The reply should be a single number: the count of lines below that contain the word "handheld".

**RAW DATA**
--- START ---

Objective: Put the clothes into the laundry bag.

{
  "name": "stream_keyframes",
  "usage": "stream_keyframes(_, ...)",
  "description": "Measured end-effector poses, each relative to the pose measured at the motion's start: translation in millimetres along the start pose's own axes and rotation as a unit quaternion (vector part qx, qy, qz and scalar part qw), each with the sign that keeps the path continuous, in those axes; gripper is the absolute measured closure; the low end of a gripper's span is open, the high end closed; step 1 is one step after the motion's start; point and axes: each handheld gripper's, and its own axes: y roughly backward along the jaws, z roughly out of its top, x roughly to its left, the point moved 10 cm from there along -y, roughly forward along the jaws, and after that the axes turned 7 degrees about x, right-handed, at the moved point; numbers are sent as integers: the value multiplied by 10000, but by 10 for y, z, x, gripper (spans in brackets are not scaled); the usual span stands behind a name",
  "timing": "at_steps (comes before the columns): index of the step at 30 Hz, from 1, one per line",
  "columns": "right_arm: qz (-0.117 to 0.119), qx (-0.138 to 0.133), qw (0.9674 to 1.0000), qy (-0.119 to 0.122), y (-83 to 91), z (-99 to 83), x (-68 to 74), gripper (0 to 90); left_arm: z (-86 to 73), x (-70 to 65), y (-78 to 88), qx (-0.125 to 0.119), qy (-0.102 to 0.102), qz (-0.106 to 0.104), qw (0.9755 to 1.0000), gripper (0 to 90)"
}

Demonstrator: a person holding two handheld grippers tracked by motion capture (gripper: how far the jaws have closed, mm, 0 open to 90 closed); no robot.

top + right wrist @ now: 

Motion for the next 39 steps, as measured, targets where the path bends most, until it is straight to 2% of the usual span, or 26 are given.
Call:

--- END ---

**ANSWER SPACE**
2